I suffer from eczema and allergic reactions to things as well. My eczema is only on my hands, but it's horrible. I can't eat anything with wheat in it, and wheat is hidden in so many things. Other times of the year, I might get hives or allergic rashes to certain things, but I have ways and means of healing myself.

First of all, grab some Condy's Crystals or it's also called Potassium Permanganate. They're tiny black crystals, the size of mustard seeds, and you only need a few of the crystals to turn a bowl of water a pinkish colour (don't use too many crystals and make the water purple. Purple means it isn't diluted enough and will make your skin worse) and then soak your hands for 20 minutes daily. This will calm the itch, will help dry the skin but not make it worse and it is also a disinfectant and works wonders on my allergic rashes.

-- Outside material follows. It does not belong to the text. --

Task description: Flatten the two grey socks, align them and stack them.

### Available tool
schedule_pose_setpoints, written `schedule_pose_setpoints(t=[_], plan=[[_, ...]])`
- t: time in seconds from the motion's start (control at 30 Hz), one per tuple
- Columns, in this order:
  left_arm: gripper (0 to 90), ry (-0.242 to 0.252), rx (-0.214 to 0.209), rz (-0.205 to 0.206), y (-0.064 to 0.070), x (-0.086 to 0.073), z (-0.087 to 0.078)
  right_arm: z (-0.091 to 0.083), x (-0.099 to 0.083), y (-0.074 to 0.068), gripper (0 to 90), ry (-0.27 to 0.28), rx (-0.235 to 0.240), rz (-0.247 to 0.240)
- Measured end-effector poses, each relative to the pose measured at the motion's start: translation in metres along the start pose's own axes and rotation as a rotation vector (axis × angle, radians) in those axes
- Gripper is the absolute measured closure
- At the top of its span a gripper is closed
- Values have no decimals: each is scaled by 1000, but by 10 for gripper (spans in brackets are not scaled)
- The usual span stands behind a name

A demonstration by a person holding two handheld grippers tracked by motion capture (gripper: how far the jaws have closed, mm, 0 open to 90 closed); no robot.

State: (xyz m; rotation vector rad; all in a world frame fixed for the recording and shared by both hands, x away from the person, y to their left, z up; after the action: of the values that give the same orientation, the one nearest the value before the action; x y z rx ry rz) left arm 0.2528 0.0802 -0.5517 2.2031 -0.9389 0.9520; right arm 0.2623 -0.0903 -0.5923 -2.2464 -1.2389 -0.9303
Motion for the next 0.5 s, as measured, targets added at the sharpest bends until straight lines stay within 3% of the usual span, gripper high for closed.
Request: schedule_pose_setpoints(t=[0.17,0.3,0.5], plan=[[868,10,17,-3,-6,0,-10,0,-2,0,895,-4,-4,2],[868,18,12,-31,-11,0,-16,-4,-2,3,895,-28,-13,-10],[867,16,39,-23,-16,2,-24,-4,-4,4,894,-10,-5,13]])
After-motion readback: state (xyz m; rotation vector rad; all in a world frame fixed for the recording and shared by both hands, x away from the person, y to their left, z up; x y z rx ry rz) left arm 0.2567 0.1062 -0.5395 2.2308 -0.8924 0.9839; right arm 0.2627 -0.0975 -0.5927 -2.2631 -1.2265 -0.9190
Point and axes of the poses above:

Next, eat some sugar free yogurt -- like Greek yogurt--about half a cup a day. You need the good bacteria in the yogurt for your gut, and then this improves your immune system and your system can fight the allergy. I cannot stress how important this point is. You need live acidophilus; the powdered kind won't help. I had chronic hives for 2 years. Yogurt, drinking lots of clean fresh water, and exercising an hour a day helped me eliminate the problem. But for a general allergic rash, live acidophilus can help.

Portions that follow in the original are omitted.